Hearing what the unconscious has to tell us usually carries risks.
In It’s not turning round , Mardi Noir, psychologist and psychoanalyst, returns each week to a psychological question or problem.
And if I focused on the term “risk”. Yes, there is quite a salutary risk to be taken in order to meet one’s truth, one’s desire. The closer we approach it, the less certain we are of wanting to know more. However, it is on. It is always possible to go back, only, what pushed the subject at the start to have to unravel his symptoms risks continuing to make noise, in spite of his pleas.
In the documentary Rendez-vous chez Lacan , Gérard Miller remembers the words of the famous psychoanalyst. Miller had shared with him the difficulty he was encountering in pursuing his own analysis and Lacan had replied that what one finds there is not always what one thought one wanted. So much so that he was skeptical of those who came to see him to get to know each other better. Insufficient reason, according to him, to take the risk of hearing what the unconscious has to tell us. Something must be wrong to risk it.
To risk, from the Latin resecum : what cuts. Still in this documentary, which I recommend to you with enthusiasm, Gérard Miller questions a former analysand of Lacan, Antonio Di Ciaccia, who, at the time of entering analysis, was a priest. For him, Lacan “caused a split between an ideal to which [he] had held since childhood. [He] entered the convent at 10 and ordained a priest at 25. [Lacan] made a cut between this ideal and what was [his] passion.” I imagine that this gentleman means “passion” in the religious sense, this action of enduring one’s suffering.
And then a symptom arises
What should be noted is that at the time of filming, he is married and a father. He has, in a way, divorced himself from the Church . And to the question, probably even more relevant: “Has psychoanalysis detached you from the Church, but also from God?” , Di Ciaccia responds: “It’s weird, it’s stayed the same. I doubted before and I doubt now. Still, can this be considered bizarre? Or on the contrary of an almost implacable logic? I have no idea why he entered analysis, only the change of situation can lead us to some leads.
Most of the time we are stuck, entangled in a whole bunch of imaginary projections of what our lives should be like. For Di Ciaccia, as we have understood, this was organized by the religious, bathed in a strong cultural environment. He is very young when he takes this path. In the same way that a young girl can identify with the place of the family, of the couple , of motherhood without really questioning this course. Getting married at 20, like her sisters, cousins, aunts and mother did before her . She can flourish there, more or less. She can find interests, joy there. And then, one day, a symptom pops up, as if out of nowhere.
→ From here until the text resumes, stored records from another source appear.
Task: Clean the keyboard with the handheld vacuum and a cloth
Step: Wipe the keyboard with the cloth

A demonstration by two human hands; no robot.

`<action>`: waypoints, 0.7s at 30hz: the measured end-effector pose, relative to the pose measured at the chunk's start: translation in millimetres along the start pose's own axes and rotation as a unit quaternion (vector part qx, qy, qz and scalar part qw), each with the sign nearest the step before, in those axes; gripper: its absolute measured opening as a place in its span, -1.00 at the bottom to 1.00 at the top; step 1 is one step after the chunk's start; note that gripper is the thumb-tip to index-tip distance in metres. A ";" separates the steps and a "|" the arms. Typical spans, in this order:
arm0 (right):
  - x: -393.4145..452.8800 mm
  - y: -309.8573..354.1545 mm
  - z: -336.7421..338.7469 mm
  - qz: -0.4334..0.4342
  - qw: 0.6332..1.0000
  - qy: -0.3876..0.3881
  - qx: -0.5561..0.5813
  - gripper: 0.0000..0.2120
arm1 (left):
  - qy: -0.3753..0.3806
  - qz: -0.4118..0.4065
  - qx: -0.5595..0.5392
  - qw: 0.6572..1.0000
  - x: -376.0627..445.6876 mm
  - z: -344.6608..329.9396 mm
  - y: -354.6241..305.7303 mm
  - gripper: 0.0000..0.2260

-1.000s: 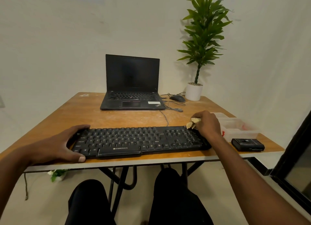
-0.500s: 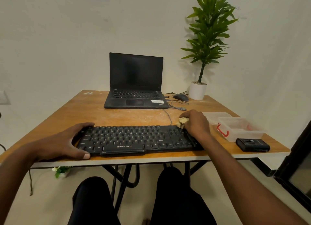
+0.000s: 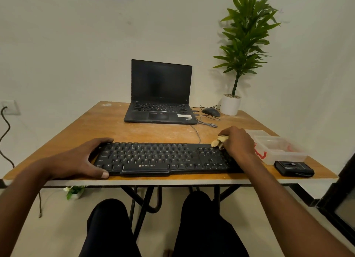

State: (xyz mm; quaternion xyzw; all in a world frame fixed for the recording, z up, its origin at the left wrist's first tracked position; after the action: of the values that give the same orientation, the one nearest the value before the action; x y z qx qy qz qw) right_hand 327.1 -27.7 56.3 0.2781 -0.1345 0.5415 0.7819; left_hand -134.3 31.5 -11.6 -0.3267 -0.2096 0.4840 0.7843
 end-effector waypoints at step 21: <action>-41.7 45.1 -3.5 0.068 0.983 0.056 0.163 -0.59 | 0.006 -0.001 0.002 1.000 -0.7 0.6 -0.3 0.11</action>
State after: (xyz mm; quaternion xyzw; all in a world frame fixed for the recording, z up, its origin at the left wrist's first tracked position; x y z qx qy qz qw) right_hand 269.5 -46.1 45.2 0.3615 -0.0192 0.6230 0.6934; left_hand -134.9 30.9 -11.0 -0.3279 -0.2046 0.4815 0.7867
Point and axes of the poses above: each hand's wrist, its own x-axis towards the middle knuckle, its own z-axis out of the back of the hand, y = z × x, the point moved 5 cm from there along x, towards the middle knuckle, and after that the axes turned 7 degrees about -y, right-handed, at the moved point
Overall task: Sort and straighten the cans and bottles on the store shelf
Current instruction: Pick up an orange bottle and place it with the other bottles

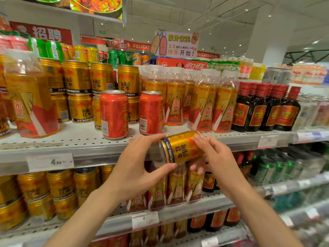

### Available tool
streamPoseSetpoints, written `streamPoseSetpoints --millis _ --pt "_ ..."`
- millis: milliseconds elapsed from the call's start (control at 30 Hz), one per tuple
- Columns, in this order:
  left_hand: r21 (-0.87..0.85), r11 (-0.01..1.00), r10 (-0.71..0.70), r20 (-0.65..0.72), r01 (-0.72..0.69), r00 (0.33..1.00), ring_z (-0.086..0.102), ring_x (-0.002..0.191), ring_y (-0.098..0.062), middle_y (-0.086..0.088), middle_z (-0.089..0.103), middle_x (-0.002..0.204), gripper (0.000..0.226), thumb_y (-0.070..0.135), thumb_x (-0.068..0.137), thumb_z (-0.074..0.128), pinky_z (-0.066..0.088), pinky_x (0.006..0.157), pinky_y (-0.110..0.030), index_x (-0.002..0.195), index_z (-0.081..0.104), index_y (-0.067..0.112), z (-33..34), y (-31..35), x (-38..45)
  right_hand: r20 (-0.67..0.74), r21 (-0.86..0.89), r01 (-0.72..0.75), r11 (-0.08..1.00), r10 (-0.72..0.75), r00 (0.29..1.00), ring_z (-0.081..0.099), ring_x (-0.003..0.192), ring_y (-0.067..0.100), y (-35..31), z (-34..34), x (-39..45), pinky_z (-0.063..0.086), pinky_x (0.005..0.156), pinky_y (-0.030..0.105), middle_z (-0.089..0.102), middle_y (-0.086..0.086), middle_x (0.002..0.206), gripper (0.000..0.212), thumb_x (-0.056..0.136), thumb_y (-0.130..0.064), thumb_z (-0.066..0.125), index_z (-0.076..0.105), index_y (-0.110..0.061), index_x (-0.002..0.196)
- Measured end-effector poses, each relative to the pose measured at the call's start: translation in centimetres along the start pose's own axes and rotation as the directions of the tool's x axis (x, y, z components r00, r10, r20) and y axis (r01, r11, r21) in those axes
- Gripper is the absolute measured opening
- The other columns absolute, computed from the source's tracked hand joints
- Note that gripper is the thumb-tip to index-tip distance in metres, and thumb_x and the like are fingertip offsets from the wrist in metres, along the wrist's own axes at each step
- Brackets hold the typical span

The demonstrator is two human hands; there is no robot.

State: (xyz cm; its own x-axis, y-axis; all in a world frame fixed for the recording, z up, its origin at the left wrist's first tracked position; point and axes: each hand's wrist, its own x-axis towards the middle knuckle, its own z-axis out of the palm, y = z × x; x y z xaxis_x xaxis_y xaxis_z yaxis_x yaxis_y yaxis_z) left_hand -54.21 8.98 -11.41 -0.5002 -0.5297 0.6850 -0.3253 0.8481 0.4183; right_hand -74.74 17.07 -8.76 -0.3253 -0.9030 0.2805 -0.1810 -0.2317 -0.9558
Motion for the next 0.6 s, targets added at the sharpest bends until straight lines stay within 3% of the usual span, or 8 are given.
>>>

However, to consider it well, it would seem that it is sometimes older, quietly, that there is an echo at the bottom of the well. She consults. And the language, the shrink’s questions resonate differently than when she talks about it to her friends. As if it cut into his convictions, which, moreover, are not that strong. As if it divided her.
Doing an analysis is not comfortable
To the question “why did you get married ” , the answer is first stated as follows: “I don’t know, I met him, it didn’t go too badly and we got married because it is the normal sequel, and then I got pregnant, I don’t know, everyone does that.”
However, in psychoanalysis, it is “one by one” that things work. Committed work is not massified, generalized, even (especially?) in the face of situations that the norm validates as being the course of life. And when the answer sounds like “I’ve never asked myself the question so much, that’s how it works” and paradoxically a symptom screams the opposite, then it’s the symptom that we’re going to make speak and this he has to say will perhaps turn this long, not-so-quiet river upside down.
Yes, the risk exists. Doing an analysis is not comfortable. We come here because there is something that is more and more unbearable and which is starting to make too much noise. So, is it really psychoanalysis itself that will cause this change? Or is the change already initiated, in a disorganized, unpleasant or even odious way, and the role of psychoanalysis, if not to treat or cure, is to see things a little more clearly. A tiny bit. It’s already a start.